• Raw data:
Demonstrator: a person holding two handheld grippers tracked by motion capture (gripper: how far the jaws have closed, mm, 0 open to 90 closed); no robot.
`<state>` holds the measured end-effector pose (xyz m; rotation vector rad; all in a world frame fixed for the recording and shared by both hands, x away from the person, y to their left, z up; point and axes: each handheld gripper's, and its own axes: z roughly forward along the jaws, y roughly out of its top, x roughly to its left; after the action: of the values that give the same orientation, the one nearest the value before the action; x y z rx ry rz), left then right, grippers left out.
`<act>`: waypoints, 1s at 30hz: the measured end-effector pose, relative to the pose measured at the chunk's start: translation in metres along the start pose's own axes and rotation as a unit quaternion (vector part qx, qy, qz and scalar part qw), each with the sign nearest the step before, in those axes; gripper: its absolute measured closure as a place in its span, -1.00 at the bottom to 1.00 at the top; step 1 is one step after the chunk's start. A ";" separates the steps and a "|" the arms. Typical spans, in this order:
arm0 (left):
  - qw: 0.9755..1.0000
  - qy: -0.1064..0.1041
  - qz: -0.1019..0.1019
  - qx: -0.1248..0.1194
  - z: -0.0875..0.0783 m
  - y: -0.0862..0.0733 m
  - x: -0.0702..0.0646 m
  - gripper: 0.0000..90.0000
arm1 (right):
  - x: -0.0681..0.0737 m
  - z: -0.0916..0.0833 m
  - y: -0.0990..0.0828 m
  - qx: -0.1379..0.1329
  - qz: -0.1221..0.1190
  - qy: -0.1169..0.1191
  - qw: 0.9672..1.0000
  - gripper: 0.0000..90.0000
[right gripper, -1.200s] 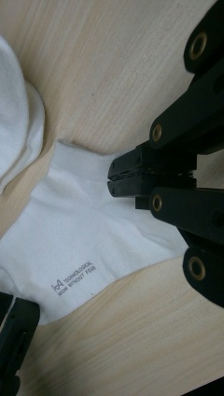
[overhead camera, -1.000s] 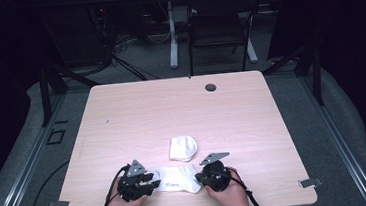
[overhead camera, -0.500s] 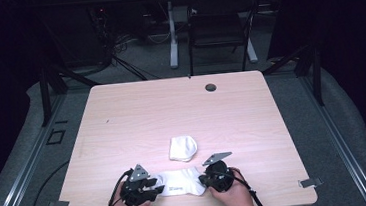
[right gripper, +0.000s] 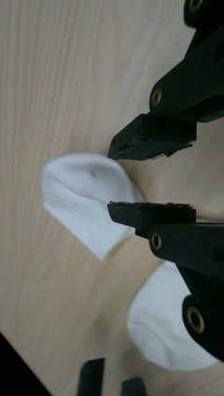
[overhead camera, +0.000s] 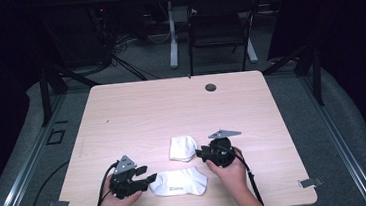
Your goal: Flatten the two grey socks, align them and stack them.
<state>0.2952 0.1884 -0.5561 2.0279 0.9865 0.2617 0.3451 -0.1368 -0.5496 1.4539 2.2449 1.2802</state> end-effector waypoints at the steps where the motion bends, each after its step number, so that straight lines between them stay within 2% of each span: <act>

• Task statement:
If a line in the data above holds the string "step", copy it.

• Response area:
`<act>`: waypoints, 1s at 30hz: the measured end-effector pose, relative to the pose measured at the chunk's start: translation in metres along the start pose's own axes and rotation as a unit quaternion (vector part qx, qy, qz and scalar part qw), each with the sign nearest the step before, in those axes; gripper: its absolute measured closure as a place in its span, -1.00 at the bottom to 1.00 at the top; step 1 is one step after the chunk's start. A ";" separates the steps and a "|" the arms. Typical spans, in this order:
<state>0.2952 0.1884 -0.5561 2.0279 0.9865 0.2617 0.3451 -0.1368 -0.5496 1.4539 2.2449 1.2802</state> end-effector waypoints at the steps where the motion bends, each after its step number, so that straight lines between them stay within 2% of each span: <act>

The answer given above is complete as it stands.